■ Exercise ■
Please state the number of lines in the listing that contain the word "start", and nothing else.
↓↓↓
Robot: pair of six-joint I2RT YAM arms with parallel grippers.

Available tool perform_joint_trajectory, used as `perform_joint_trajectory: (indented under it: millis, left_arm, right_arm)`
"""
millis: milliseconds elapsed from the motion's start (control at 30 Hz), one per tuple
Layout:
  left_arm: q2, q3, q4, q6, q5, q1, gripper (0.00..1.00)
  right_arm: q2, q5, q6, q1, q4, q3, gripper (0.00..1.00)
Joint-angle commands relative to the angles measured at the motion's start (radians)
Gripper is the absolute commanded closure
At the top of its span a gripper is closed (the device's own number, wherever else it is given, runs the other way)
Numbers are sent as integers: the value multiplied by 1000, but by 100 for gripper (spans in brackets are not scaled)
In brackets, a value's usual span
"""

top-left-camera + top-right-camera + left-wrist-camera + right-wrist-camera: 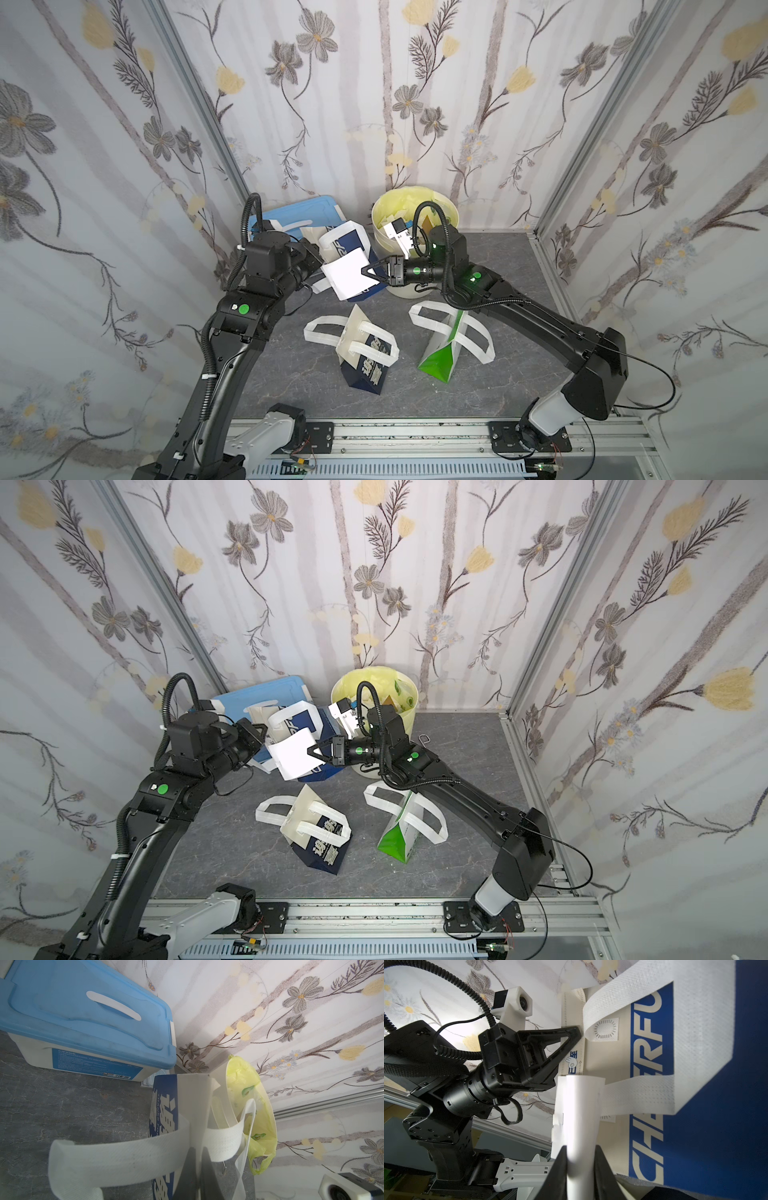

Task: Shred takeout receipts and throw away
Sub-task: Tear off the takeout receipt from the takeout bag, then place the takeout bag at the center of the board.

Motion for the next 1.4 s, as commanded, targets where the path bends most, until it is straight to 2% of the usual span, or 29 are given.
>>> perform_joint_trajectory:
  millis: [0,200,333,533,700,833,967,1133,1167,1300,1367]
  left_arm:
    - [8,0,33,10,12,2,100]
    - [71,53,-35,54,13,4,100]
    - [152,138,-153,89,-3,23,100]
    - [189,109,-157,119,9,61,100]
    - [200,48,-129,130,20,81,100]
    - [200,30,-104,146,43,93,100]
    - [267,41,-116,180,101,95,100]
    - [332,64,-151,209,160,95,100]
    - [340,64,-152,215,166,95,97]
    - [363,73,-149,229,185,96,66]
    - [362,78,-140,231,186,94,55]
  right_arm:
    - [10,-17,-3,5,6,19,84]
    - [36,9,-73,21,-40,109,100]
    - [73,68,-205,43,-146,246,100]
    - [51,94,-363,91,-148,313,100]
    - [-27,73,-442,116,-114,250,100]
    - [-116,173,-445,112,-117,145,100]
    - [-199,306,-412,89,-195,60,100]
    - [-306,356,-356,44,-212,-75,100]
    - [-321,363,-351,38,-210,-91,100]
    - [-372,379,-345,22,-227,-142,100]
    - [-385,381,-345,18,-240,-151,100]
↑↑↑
■ Response for this exercise ■
2